Sphingosine 1-phosphate receptor 2 (S1P2) attenuates reactive oxygen species formation and inhibits cell death: implications for otoprotective therapy.

Ototoxic drugs, such as platinum-based chemotherapeutics, often lead to permanent hearing loss through apoptosis of neuroepithelial hair cells and afferent neurons of the cochlea. There is no approved therapy for preventing or reversing this process. Our previous studies identified a G protein-coupled receptor (GPCR), S1P2, as a potential mediator of otoprotection. We therefore sought to identify a pharmacological approach to prevent cochlear degeneration via activation of S1P2. The cochleae of S1pr2(-/-) knockout mice were evaluated for accumulation of reactive oxygen species (ROS) with a nitro blue tetrazolium (NBT) assay.
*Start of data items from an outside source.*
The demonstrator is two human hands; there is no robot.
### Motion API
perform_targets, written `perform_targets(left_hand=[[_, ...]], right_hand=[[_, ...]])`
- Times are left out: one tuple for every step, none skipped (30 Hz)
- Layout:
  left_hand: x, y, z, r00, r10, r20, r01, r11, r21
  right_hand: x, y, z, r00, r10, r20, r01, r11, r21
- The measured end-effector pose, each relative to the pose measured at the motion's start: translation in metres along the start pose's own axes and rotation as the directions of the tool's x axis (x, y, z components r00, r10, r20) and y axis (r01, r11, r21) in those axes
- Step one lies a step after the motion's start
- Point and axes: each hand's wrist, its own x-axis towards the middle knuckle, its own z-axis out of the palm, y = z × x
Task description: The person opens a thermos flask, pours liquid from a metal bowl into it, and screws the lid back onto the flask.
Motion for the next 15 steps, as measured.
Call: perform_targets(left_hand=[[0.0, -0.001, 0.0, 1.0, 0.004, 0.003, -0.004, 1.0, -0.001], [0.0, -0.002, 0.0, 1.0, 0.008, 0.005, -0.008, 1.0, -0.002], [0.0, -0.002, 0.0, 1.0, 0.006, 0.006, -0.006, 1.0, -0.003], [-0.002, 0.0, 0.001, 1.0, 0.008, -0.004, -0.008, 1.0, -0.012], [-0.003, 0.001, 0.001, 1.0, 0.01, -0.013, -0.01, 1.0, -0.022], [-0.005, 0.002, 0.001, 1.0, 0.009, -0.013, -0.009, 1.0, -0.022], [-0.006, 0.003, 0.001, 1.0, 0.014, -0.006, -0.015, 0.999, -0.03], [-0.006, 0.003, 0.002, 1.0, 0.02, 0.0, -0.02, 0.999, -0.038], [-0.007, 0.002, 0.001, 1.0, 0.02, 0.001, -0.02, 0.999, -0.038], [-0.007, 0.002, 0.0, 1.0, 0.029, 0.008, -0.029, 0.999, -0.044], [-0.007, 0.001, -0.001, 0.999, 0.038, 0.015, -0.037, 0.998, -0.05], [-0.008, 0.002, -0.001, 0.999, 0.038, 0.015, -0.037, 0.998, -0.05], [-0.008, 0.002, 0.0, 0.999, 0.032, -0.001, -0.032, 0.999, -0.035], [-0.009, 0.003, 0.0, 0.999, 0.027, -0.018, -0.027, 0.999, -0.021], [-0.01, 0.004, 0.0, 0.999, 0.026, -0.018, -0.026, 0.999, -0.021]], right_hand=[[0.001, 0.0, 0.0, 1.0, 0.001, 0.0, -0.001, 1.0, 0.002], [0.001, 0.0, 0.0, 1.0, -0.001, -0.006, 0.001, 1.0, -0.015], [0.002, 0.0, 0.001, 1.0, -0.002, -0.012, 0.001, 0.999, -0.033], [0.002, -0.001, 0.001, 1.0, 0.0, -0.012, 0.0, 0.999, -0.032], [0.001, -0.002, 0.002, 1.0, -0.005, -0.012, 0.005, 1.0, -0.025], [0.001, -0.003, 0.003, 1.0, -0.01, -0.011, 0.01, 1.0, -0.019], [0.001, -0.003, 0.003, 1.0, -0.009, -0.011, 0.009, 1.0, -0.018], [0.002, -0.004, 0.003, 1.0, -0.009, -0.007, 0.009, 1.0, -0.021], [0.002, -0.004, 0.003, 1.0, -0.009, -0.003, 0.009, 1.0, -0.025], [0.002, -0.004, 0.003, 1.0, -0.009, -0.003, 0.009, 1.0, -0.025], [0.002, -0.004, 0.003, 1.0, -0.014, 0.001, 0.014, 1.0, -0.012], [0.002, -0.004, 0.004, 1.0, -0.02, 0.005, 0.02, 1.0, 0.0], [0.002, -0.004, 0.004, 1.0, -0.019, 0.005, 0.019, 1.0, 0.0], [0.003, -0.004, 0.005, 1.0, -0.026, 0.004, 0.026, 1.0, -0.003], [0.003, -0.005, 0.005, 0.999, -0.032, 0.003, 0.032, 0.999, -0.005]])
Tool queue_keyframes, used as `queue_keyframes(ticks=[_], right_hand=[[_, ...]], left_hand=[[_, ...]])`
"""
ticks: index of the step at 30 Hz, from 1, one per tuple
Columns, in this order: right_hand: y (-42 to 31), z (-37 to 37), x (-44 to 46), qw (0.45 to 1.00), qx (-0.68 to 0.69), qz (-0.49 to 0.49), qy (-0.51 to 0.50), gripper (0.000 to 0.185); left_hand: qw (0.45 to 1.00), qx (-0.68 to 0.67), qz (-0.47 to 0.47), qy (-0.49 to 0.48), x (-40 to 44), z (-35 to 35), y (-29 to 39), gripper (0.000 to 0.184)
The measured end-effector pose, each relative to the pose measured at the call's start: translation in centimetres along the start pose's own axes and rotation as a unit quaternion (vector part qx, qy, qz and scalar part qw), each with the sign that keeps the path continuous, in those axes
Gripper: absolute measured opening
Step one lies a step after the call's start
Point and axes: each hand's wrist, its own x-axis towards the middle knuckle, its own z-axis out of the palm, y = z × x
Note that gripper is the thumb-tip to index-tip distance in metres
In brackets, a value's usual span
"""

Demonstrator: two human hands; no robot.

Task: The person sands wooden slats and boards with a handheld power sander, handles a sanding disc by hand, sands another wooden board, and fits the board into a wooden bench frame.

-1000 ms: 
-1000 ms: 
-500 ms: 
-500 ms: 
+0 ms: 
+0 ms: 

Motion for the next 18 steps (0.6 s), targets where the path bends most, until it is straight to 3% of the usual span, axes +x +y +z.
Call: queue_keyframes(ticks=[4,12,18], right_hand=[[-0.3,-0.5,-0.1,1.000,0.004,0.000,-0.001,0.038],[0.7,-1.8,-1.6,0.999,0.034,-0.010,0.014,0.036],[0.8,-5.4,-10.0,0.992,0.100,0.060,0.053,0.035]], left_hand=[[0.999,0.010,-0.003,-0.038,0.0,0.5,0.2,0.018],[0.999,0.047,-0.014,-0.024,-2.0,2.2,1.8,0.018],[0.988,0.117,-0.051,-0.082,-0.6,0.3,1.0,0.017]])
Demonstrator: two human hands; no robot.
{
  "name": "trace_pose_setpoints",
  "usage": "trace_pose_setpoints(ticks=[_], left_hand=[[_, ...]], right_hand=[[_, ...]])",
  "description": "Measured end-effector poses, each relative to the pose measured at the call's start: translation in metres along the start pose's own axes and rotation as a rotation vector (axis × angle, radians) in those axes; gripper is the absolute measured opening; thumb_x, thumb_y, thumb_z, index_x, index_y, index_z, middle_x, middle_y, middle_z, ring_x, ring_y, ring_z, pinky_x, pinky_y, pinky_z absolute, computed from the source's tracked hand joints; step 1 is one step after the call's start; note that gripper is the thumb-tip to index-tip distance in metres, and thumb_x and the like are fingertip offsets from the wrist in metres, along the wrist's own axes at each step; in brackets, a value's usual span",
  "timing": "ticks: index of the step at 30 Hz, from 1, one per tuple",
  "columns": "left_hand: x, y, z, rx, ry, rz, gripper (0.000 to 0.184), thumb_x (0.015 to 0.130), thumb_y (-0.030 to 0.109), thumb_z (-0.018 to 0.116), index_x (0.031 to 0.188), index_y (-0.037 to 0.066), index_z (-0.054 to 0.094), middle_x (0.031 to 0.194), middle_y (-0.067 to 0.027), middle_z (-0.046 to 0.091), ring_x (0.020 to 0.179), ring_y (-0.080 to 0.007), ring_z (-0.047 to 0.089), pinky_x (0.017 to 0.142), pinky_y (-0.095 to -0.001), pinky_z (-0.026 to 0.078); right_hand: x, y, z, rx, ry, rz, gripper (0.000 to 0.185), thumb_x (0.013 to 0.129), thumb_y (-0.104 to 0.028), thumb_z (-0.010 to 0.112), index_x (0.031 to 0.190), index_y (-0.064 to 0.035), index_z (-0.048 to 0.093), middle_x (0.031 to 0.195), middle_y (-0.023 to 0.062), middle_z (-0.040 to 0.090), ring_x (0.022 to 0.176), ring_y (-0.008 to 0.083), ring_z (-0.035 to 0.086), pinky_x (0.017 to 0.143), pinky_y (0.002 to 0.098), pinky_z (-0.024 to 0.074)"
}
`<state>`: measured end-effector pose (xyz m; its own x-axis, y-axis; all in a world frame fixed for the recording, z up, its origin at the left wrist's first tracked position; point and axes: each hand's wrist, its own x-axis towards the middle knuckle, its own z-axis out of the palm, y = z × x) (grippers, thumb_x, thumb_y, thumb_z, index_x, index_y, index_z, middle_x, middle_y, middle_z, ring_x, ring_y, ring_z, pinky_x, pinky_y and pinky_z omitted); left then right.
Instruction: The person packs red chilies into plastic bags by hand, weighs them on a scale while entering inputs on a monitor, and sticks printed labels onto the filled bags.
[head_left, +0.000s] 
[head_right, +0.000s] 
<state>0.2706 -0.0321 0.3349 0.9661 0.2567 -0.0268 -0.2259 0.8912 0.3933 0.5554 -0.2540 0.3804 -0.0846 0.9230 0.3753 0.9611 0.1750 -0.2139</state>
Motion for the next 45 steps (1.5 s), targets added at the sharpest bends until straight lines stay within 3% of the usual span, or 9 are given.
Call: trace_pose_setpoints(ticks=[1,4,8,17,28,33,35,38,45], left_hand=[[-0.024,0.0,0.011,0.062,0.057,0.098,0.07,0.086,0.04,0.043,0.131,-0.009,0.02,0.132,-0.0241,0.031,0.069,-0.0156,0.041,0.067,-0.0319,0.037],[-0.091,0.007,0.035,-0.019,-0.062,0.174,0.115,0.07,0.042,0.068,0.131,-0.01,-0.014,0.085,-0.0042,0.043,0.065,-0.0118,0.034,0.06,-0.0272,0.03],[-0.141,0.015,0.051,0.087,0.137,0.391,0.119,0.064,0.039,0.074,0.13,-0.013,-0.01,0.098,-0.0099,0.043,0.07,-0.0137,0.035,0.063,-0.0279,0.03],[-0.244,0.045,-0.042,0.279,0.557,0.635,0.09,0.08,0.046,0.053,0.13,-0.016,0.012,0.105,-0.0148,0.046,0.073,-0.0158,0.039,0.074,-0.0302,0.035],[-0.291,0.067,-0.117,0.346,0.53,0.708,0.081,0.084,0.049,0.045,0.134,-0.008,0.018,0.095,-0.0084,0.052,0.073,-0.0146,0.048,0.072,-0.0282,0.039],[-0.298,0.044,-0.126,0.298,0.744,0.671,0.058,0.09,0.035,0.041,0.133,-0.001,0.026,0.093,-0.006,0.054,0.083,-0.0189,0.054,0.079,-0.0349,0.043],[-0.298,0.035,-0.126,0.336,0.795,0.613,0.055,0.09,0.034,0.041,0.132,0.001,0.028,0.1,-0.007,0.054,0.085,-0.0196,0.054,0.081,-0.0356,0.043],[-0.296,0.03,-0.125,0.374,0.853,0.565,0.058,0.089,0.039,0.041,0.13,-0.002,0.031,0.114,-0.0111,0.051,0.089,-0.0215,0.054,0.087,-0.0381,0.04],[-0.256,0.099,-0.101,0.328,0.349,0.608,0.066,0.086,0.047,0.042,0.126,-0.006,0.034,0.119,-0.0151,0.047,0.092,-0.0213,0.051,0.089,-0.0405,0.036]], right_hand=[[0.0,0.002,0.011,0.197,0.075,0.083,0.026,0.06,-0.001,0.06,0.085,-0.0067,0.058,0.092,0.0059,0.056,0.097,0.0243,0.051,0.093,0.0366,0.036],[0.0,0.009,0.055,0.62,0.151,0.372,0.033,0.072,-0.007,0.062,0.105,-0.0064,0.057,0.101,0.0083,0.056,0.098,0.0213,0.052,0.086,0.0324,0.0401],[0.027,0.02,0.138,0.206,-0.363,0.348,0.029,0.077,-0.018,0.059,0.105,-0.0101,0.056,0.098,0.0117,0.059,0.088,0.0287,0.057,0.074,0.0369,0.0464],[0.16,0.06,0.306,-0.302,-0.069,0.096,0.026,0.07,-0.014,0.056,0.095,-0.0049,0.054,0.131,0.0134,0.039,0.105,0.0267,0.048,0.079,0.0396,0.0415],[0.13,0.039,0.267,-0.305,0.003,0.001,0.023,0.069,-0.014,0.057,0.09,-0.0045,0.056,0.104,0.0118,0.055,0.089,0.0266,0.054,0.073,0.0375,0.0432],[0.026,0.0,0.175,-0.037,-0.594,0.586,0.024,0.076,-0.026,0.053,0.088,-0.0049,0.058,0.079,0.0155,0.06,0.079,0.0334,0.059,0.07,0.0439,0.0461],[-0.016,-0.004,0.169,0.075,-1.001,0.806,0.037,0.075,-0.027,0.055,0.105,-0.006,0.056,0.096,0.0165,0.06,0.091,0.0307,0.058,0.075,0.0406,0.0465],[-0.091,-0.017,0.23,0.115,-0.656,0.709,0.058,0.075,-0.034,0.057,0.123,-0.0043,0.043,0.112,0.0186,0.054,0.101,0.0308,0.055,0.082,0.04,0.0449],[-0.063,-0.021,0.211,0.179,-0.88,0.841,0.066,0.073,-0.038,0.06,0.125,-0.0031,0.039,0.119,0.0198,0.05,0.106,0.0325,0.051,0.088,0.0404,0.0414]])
This showed that loss of S1P2 results in accumulation of ROS that precedes progressive cochlear degeneration as previously reported. These findings were supported by in vitro cell-based assays to evaluate cell viability, induction of apoptosis, and accumulation of ROS following activation of S1P2 in the presence of cisplatin. We show for the first time, that activation of S1P2 with a selective receptor agonist increases cell viability and reduces cisplatin-mediated cell death by reducing ROS. Cumulatively, these results suggest that S1P2 may serve as a therapeutic target for attenuating cisplatin-mediated ototoxicity.